> **Exercise directions**:
Exactly as written, reproduce all of the entries.

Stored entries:
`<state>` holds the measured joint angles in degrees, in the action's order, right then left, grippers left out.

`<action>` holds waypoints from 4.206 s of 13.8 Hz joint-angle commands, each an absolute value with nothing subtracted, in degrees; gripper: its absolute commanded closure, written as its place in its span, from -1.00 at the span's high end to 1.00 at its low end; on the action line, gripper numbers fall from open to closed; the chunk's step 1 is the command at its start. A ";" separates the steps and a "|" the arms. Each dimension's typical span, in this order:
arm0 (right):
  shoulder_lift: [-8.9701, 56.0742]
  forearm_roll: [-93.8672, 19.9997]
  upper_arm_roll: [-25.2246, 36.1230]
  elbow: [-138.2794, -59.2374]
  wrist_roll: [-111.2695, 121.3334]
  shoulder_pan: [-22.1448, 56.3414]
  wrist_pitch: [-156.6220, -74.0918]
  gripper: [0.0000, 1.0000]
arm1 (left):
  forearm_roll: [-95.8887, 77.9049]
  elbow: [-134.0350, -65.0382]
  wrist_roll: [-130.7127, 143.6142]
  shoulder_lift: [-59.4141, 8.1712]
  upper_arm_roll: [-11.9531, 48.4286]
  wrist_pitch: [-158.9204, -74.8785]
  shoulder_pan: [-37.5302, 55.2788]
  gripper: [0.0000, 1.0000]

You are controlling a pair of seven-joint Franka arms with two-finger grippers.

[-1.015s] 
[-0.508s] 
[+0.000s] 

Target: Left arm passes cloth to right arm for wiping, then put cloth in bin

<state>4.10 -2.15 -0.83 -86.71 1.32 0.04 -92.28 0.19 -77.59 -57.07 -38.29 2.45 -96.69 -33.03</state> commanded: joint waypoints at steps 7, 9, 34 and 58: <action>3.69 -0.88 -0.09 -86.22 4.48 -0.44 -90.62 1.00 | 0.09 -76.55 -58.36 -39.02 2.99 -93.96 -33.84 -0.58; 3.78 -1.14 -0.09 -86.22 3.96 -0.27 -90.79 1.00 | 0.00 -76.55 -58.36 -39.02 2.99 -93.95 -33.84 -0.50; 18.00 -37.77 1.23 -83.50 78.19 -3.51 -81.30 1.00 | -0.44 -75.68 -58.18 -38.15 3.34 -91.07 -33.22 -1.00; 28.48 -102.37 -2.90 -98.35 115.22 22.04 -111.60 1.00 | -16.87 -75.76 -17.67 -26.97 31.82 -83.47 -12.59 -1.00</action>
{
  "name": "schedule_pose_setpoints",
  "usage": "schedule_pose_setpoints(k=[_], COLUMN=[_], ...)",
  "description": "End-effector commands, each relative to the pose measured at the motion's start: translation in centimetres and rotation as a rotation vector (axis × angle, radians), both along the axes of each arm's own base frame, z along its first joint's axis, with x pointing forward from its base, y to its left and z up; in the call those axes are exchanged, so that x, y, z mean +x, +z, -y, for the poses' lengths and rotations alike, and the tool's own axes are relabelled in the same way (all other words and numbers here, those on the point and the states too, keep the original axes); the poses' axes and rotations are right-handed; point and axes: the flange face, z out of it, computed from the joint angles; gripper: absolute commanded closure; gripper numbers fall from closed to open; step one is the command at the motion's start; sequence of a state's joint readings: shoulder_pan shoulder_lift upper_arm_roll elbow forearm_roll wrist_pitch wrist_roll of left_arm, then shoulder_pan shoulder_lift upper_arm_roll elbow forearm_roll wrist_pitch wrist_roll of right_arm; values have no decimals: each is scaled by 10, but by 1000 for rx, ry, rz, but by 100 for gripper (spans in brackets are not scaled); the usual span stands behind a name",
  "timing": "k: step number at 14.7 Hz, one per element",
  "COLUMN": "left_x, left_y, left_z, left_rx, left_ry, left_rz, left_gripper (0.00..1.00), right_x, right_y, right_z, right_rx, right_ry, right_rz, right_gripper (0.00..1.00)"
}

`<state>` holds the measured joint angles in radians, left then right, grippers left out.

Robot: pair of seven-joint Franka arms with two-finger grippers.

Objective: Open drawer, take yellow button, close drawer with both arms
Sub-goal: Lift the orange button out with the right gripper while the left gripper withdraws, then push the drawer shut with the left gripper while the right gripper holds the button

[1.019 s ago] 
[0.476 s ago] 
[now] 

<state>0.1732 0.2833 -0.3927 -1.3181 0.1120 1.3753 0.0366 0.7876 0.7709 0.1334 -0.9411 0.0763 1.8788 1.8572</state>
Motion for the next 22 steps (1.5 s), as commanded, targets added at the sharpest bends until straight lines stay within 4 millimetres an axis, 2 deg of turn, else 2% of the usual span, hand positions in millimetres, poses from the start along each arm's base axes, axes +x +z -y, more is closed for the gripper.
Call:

> **Written solution**:
`<state>` holds the measured joint angles in degrees, in the action's order, right then left, grippers left out.

`<action>` holds waypoints from 4.206 s of 13.8 Hz joint-angle commands, each an absolute value with nothing subtracted, in degrees; gripper: its absolute commanded closure, written as its place in its span, from -1.00 at the span's high end to 1.00 at its low end; on the action line, gripper numbers fall from open to closed; the chunk's step 1 is the command at its start. A ";" separates the steps and a "|" the arms. Each dimension's typical span, in this order:
arm0 (right):
  shoulder_lift: [-8.9701, 56.0742]
  forearm_roll: [-93.8672, 19.9997]
  upper_arm_roll: [-25.2246, 36.1230]
  elbow: [-138.2794, -59.2374]
  wrist_roll: [-111.2695, 121.3334]
  shoulder_pan: [-22.1448, 56.3414]
  wrist_pitch: [-156.6220, -74.0918]
  gripper: [0.0000, 1.0000]
arm1 (left):
  forearm_roll: [-95.8887, 77.9049]
  elbow: [-134.0350, -65.0382]
  wrist_roll: [-130.7127, 143.6142]
  shoulder_lift: [-59.4141, 8.1712]
  upper_arm_roll: [-11.9531, 48.4286]
  wrist_pitch: [-158.9204, -74.8785]
  shoulder_pan: [-37.5302, 55.2788]
  gripper: [0.0000, 1.0000]

You are controlling a pair of seven-joint Franka arms with two-finger grippers.

[-1.015s] 
[-0.508s] 
[+0.000s] 

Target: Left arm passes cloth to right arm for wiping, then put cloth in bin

<state>4.10 -2.15 -0.83 -86.71 1.32 0.04 -92.28 0.19 -77.59 -57.07 -38.29 2.45 -96.69 -33.03</state> commanded: joint waypoints at steps 7, 9, 34 and 58: <action>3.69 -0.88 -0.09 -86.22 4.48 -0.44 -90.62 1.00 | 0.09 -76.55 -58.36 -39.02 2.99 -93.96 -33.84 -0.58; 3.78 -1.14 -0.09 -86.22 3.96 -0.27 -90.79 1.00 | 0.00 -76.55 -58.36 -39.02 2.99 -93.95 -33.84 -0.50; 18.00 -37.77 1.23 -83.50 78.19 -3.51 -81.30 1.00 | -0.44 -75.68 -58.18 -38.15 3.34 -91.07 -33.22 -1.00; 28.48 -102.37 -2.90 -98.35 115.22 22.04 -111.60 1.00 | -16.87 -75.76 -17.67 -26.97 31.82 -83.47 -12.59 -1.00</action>
{
  "name": "schedule_pose_setpoints",
  "usage": "schedule_pose_setpoints(k=[_], COLUMN=[_], ...)",
  "description": "End-effector commands, each relative to the pose measured at the motion's start: translation in centimetres and rotation as a rotation vector (axis × angle, radians), both along the axes of each arm's own base frame, z along its first joint's axis, with x pointing forward from its base, y to its left and z up; in the call those axes are exchanged, so that x, y, z mean +x, +z, -y, for the poses' lengths and rotations alike, and the tool's own axes are relabelled in the same way (all other words and numbers here, those on the point and the states too, keep the original axes); the poses' axes and rotations are right-handed; point and axes: the flange face, z out of it, computed from the joint angles; gripper: absolute commanded closure; gripper numbers fall from closed to open; step one is the command at the motion's start; sequence of a state's joint readings: shoulder_pan shoulder_lift upper_arm_roll elbow forearm_roll wrist_pitch wrist_roll of left_arm, then shoulder_pan shoulder_lift upper_arm_roll elbow forearm_roll wrist_pitch wrist_roll of right_arm; values have no decimals: each is scaled by 10, but by 1000 for rx, ry, rz, but by 100 for gripper (spans in brackets are not scaled); the usual span stands behind a name",
  "timing": "k: step number at 14.7 Hz, one per element",
  "COLUMN": "left_x, left_y, left_z, left_rx, left_ry, left_rz, left_gripper (0.00..1.00), right_x, right_y, right_z, right_rx, right_ry, right_rz, right_gripper (0.00..1.00)"
}

`<state>` holds the measured joint angles in radians, left then right, grippers left out.

Robot: pair of seven-joint Franka arms with two-finger grippers.

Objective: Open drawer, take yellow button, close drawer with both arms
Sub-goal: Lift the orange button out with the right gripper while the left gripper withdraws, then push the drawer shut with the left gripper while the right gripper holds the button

[1.019 s ago] 
[0.476 s ago] 
[now] 

<state>0.1732 0.2833 -0.3927 -1.3181 0.1120 1.3753 0.0366 0.7876 0.7709 0.1334 -0.9411 0.0763 1.8788 1.8572</state>
Motion for the next 22 steps (1.5 s), as commanded, targets added at the sharpest bends until straight lines stay within 4 millimetres an axis, 2 deg of turn, else 2% of the usual span, hand positions in millimetres, poses from the start along each arm's base axes, axes +x +z -y, more is closed for the gripper.
Call:

This concludes the output.